Unfortunately, “that’s a very difficult sell for management,” he noted, because of the time and effort required to build relationships between end users and programmers, and the patience and persistence needed to accomplish input and buy-in from those who will eventually use the technology. He hopes that the new informatics board certification -- which gives attention to all three parts of the pie -- can deliver the full suite of tools and knowledge that health centers and hospitals need to best implement a new technology -- because in the end, it’s not really the technology that gums up the works. “Technology is the minority of what you deal with,” Dr. Kroth explained. “Most of the time, this is a people problem.”  

 

End users are the experts

Dr. Kroth learned this lesson early in his career during his fellowship, when he was troubleshooting a new system that automatically registered a patient’s bedside vital signs. The system, implemented on just one floor of a hospital, had serious kinks -- all the computers needed to be rebooted regularly or else they’d shut off -- Dr. Kroth had trouble determining how to scale up the system to the rest of the hospital. And, he wasn’t getting buy-in from the nurses on that floor, who were frustrated that the computers would regularly go out without the reboot. One night, however, a nurse mentioned to Dr. Kroth that the nurses could really use a report to keep track of diabetic patients and their schedule of finger stick blood sugar results. The tech team easily created a quick fix report for that problem and implemented the report -- and the nurses responded very positively. “It totally blew me away -- it was their idea, and I had done it. Even though it seemed insignificant to me, it really mattered to them. And then I asked, ‘How are the computers doing?’ and they said... “Oh, we just unplug them and plug them back in and they work fine.’” Suddenly, he no longer got resistance from the nurses in helping to implement the larger system. 

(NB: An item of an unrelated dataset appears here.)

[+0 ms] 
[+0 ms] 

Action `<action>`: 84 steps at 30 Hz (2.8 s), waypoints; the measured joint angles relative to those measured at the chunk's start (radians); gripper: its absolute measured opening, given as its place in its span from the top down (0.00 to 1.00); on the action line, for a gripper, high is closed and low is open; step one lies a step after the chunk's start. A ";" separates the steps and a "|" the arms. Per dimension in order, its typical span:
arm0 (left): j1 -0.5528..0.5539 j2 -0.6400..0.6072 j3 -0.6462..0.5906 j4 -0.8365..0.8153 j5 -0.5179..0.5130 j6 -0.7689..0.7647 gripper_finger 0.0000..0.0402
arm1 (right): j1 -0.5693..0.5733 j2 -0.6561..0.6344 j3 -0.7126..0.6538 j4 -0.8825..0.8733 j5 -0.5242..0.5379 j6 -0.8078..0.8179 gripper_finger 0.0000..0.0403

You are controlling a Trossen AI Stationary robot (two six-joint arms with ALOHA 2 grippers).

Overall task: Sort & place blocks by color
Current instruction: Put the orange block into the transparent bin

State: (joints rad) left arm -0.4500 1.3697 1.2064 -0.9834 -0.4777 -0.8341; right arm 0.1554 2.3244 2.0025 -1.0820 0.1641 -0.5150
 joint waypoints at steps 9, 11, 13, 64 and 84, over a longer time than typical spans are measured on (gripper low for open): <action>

“There were other issues that people were ignoring that were important too, and when I solved one of them, almost by accident, it built trust,” he explained. When he troubleshooted the problem, he told his tech collaborators, “I’m going to go to the nurses and have them design it, determine how they want it to look,” designing it alongside them, so they have ownership over the piece when implementation finally comes.

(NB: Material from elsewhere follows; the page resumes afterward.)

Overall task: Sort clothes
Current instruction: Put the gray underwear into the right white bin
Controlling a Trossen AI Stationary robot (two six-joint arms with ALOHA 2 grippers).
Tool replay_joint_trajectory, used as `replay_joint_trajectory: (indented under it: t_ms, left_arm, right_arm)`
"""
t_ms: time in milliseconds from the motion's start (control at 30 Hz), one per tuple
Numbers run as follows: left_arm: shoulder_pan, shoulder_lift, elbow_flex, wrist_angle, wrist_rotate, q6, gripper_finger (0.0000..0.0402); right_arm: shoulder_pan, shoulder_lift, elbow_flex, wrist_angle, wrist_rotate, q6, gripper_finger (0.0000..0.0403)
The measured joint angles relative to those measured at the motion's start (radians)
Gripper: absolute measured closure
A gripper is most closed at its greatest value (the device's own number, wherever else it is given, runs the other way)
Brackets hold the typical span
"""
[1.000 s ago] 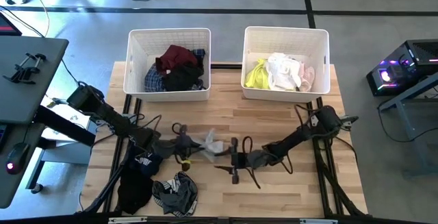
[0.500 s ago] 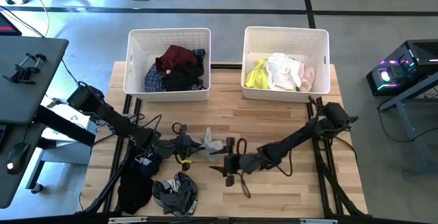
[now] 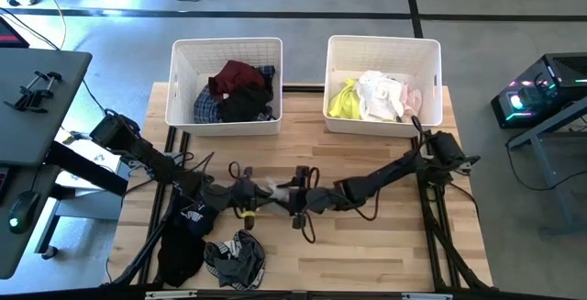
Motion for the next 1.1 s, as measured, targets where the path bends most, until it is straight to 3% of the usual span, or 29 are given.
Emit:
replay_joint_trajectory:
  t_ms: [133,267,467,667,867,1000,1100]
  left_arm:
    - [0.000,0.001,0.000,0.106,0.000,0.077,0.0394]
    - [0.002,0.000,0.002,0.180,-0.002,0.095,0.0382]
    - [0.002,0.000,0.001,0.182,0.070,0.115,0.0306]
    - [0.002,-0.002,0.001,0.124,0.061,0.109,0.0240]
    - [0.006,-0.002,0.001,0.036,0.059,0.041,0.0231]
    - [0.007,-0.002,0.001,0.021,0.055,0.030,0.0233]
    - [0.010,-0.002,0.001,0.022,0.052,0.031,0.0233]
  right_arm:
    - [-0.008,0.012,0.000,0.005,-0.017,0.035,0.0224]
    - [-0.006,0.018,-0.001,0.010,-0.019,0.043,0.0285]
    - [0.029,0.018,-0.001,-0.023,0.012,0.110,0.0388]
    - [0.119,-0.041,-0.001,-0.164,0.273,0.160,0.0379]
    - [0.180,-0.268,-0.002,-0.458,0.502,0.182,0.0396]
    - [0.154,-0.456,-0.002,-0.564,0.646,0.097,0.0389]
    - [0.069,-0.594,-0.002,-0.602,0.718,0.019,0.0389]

“Of course you have to know about the technology… but you really have to...recognize the people systems that are in place,” Dr. Kroth said he learned. “It’s about developing the relationships for the long term and recognizing that the people in the trenches are the experts.”

 

Encountering MCN

Dr. Kroth’s expertise in technology is just one area that he lends to Migrant Clinicians Network through his participation in MCN’s External Advisory Board (EAB), a peer technical and scientific committee established to promote cross-disciplinary collaboration, and to give expert advice on community-based participatory research and the development and expansion of MCN programs. He came to the EAB through his longtime professional relationship with MCN’s Ileana Ponce-Gonzalez, MD, MPCH, CNC, Senior Advisor for Scientific and Strategic Planning, whom Dr. Kroth has known for many years.  MCN is greatly involved in the future of informatics, both within Health Network, our bridge case management system that assists mobile patients, and in the wider world of regional and national health information exchanges, which could potentially be a boon for migrant patients who traditionally have had limited ability to transfer their medical information as they move.  Similarly to the internal problems of a hospital implementing a new system, Dr. Kroth sees the stumbling blocks that are slowing down national health information exchange issues as primarily cultural and political issues, and less technological.

But Dr. Kroth has hope that further study and training can transform technology implementation from an exercise in institutional foot-dragging to a collaborative initiative to better our delivery of health care. “We’re in a Golden Age,” Dr. Kroth emphasized. “And we’re just getting started.”